Magnesium alloys are widely used due to their excellent mechanical strength, creep resistance, damping performance and heat-conducting property.
However, the activity of the magnesium element can cause the electrochemical corrosion of magnesium alloys, especially in the marine atmospheric environment.
Recently, a research team led by Prof. Hou Baorong from the Institute of Oceanology of the Chinese Academy of Sciences (IOCAS) studied the corrosion behavior of Mg-Y-Nd-Zn-Zr magnesium alloys in the South China Sea.
The study was published in Journal of Magnesium and Alloys on May 5.
The researchers analyzed the corrosion resistance of different alloys via weight loss rate and electrochemical measurement in the laboratory. They found that Mg-5Y-1.5Nd-xZn-0.5Zr magnesium alloy exhibited the best corrosion resistance.
The resistance for corrosion of magnesium alloys in the typical marine environment was as followed: Mg-5Y-1.5Nd-6Zn-0.5Zr < Mg-5Y-1.5Nd-0.5Zr < Mg-5Y-1.5Nd-2Zn-0.5Zr < Mg-5Y-1.5Nd-4Zn-0.5Zr.

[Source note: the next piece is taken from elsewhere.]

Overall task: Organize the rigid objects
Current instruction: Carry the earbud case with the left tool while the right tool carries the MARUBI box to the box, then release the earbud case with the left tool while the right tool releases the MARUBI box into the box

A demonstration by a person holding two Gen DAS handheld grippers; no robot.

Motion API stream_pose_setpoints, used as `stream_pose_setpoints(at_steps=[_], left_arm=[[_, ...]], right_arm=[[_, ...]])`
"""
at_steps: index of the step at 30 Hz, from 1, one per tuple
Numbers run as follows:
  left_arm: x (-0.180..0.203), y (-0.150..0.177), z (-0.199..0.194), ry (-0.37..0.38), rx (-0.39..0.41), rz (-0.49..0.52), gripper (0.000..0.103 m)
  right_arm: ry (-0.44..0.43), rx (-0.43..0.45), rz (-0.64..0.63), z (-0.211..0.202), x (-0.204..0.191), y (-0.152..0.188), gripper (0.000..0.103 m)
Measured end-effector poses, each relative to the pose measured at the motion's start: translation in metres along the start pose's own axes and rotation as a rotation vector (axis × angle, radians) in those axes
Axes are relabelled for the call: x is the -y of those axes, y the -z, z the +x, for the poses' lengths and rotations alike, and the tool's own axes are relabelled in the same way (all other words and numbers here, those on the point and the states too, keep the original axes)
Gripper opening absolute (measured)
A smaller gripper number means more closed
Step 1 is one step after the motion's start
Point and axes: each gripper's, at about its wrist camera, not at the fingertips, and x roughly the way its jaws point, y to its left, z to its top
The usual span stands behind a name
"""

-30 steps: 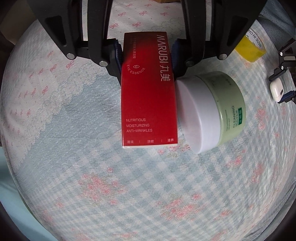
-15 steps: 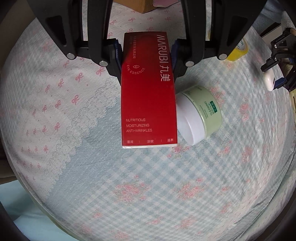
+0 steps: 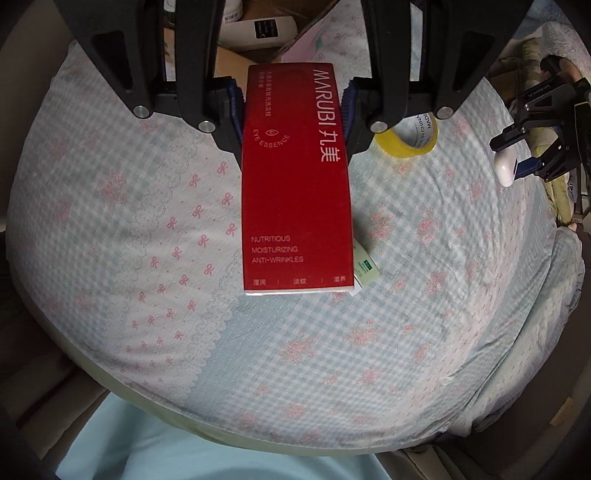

The researchers investigated the microstructure of the alloys in order to explain the corrosion mechanism. The standard electrode potential of rare earth elements was more negative than that of pure magnesium. The precipitated phases in the magnesium alloys containing rare earth elements could influence the micro-anode.
“Some special anodic precipitated phases exhibited biaxial synergistic effect, micro-galvanic corrosion acceleration and corrosion barrier. This can improve the corrosion resistance of magnesium matrix to some extent,” said Jiang Quantong, first author of the study.
“Regulating the microstructure, type and distribution of precipitated phases in magnesium alloys containing rare earth to improve both the mechanical strength and corrosion resistance needs further study,” said Prof. Hou.